_What is expected_. Return every line of the listing below, unchanged, from its first line to the line holding "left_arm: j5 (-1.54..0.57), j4", that line included.

((

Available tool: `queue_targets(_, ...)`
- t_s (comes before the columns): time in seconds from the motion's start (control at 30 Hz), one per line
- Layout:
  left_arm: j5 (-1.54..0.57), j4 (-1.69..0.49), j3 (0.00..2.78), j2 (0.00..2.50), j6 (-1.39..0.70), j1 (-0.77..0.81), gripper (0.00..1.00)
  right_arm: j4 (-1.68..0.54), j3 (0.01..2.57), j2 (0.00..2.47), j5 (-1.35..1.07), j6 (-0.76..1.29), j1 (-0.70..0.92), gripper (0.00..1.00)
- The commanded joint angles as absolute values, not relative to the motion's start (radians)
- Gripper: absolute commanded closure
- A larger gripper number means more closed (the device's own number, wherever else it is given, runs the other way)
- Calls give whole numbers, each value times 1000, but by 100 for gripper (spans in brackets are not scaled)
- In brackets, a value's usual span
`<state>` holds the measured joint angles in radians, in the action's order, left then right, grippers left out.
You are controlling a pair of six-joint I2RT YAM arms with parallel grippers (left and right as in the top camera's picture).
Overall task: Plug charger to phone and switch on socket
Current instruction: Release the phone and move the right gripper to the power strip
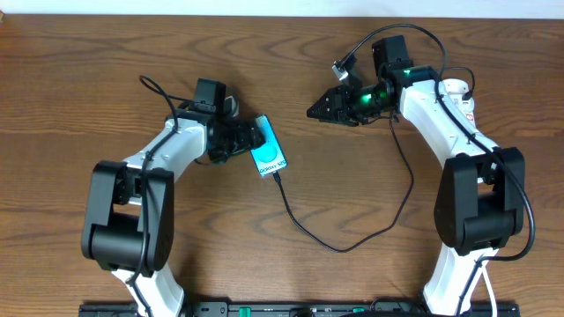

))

_Response_.
Available tool: `queue_targets(_, ...)`
- t_s (comes before the columns): time in seconds from the motion's start (control at 30 Hz), one per line
- Layout:
  left_arm: j5 (-1.54..0.57), j4 (-1.69..0.49), j3 (0.00..2.78), j2 (0.00..2.50), j6 (-1.39..0.70), j1 (-0.77..0.81), gripper (0.00..1.00)

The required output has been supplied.